How do we measure a year in the life?

 

In deaths, first and foremost.  Ironically, the death toll from Covid-19 stands at 534,000.  That amounts to just over one death in the United States per minute in the past year. Let’s just hold onto that measure for a moment.

 

We measure a year in rites of passage.  In births, and christenings or dedications that went unmarked.  In tiny backyard weddings. In pages and pages of obituaries, all of which stated that a service would be held at a later date.

 

We remember the sounds: the nonstop sirens in the cities.  The music played by people isolated on their balconies, and the echo of cheering for the medical workers.  The sound of birdsong as traffic and human noise retreated.

 

We measure the creative attempts at social life.  In walks instead of coffee.  In bundled up winter picnics.  In fire pits, outdoor heaters, and lawn furniture.

 

We remember the evolving shortages: first, personal protective equipment. Masks, and the fabric and elastic to make them. Hunts for Clorox wipes, for toilet paper. For yeast for all the bread baking attempts.  More recently, the hunt for vaccine appointments.

 

We measure the safety measures: the one way aisles in grocery stores, the plexiglass barriers, the spaced out checkout lines.  The closed off playgrounds, the spread-out chairs.

 

We measure our year in Zoom meetings, in online lectures and concerts, in outdoor office hours.

 

The list of ways we take stock of this year could go on and on.  What this all adds up to, though, is a picture of all the ways in which people have tried, despite fear and loss and suffering, to carry on.  Our theme this month is Commitment.  Running through this year has been a wide seam of commitment, of perseverance; a seam visible through the bedrock of hardship and deprivation.  Churches, including this once, shifted online without missing a week.  People adjusted to working from home, and schools began remote learning programs within days.  Downtowns adapted streets and sidewalks to allow outdoor dining, to help restaurants stay open.  Stores and restaurants adopted curbside pickup. People responded with creativity and grace whenever and wherever they could.

 

We measure this year in the life by looking at all the ways in which life itself continued, finding new ways forward, moving around obstacles.  We measure by looking for ways in which love prevailed; where compassion was offered to those who desperately needed help from the community.  The name of the song I mentioned at the beginning is ‘Seasons of Love’.  We have endured four seasons now where there were many days when it seemed that fear, hatred, and anger could prevail.  We will not soon forget the realization that the coronavirus was disproportionately affecting lower income communities and people of color.  We will not soon forget the protests over racial justice and police brutality, nor the ugly rhetoric and terrifying images of the aftermath of the presidential election. The love was always there for us to see, but sadly, so was the hatred.

 

But now, after a year, as spring emerges, we can glimpse light ahead.  Fear and hatred don’t give us light. The light we begin to turn toward is being fostered by love, dedication, and commitment; the commitment of all those who have never stopped working to make life better; safer, more just, and healthier.

 

May all we do as we step forward into this next year be in service to love and compassion.  The song, in the end, tells us to remember the love.

 

Remember the love, today and as we move ahead into the future.

 

 

2)         Wake to Your Choices

 

In preparing to talk about this historic Sunday, one year after a state of emergency was declared and we entered a lengthy lockdown period, I went back into my files and read the whole service from last March 15, that last Sunday we gathered in person.  I decided to use the same readings I used that Sunday; Lynn Ungar’s poem, “Pandemic,” and the poem entitled “Lockdown” by Brother Richard Hendrick.  And as I read Lockdown, I felt deep sadness.

 

“Yes, there is fear,” he wrote.  “But there does not have to be hate.”

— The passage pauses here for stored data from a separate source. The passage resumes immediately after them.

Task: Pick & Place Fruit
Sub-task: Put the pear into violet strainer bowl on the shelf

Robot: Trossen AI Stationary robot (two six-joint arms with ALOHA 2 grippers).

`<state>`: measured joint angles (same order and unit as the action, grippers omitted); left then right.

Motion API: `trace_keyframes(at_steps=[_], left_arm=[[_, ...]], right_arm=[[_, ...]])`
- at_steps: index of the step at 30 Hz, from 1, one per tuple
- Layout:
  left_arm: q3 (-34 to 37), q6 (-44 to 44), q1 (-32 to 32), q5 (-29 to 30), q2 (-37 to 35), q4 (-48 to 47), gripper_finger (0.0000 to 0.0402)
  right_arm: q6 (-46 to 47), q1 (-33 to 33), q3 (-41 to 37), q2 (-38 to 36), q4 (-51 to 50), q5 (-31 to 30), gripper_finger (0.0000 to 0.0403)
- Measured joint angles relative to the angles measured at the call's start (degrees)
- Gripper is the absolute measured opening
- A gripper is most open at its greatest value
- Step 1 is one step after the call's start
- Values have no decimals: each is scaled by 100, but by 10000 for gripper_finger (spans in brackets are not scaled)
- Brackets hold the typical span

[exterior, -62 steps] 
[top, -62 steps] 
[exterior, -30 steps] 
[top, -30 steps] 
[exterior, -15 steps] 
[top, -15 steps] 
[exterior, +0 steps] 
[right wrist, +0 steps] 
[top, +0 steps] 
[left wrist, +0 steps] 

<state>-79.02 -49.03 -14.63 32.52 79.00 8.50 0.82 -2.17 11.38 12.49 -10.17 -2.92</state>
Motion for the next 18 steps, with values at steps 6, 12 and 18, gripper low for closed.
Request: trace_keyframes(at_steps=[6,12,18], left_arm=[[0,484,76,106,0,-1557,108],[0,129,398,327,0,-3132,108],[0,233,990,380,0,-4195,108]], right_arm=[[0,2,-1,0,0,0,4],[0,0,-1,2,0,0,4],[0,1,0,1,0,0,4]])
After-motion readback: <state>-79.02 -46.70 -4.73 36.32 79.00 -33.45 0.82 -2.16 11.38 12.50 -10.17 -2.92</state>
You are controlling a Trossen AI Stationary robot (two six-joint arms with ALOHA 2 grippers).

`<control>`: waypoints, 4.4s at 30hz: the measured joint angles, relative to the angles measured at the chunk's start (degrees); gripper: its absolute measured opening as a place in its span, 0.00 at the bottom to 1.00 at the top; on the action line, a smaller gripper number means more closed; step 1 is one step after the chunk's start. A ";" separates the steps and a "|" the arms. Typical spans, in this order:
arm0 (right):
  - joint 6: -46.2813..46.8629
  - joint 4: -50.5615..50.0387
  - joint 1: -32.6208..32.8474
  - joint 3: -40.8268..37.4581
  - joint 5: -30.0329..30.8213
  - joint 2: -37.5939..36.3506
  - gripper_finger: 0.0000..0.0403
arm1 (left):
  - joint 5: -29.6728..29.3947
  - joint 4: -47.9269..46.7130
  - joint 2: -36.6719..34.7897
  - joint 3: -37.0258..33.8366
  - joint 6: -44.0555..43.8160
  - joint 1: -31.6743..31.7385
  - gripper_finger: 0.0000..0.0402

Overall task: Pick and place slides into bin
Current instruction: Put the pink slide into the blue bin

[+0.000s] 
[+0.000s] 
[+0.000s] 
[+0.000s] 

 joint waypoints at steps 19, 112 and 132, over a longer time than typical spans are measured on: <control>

“Yes, there is panic buying, but there does not have to be meanness.

Yes, there is sickness.  But there does not have to be disease of the soul.”

 

It saddened me to realize that in the midst of so many people rising to the occasion, offering help, caring for one another, that there was also an ugly undercurrent this year of humans at their worst. We saw denial and selfishness; people putting their own wants and needs first. We witnessed scapegoating; the blaming of Chinese people for the spread of the virus. We have absorbed many scenes of violence and heard much hate speech.

 

I am a student of history and I had read many accounts of the 1918 Spanish Flu pandemic.  I have understood for some time that another pandemic was inevitable.  But I always consoled myself with the thought that we knew so much more science, and with our world class medical care we would be able to handle whatever came our way.

 

Well.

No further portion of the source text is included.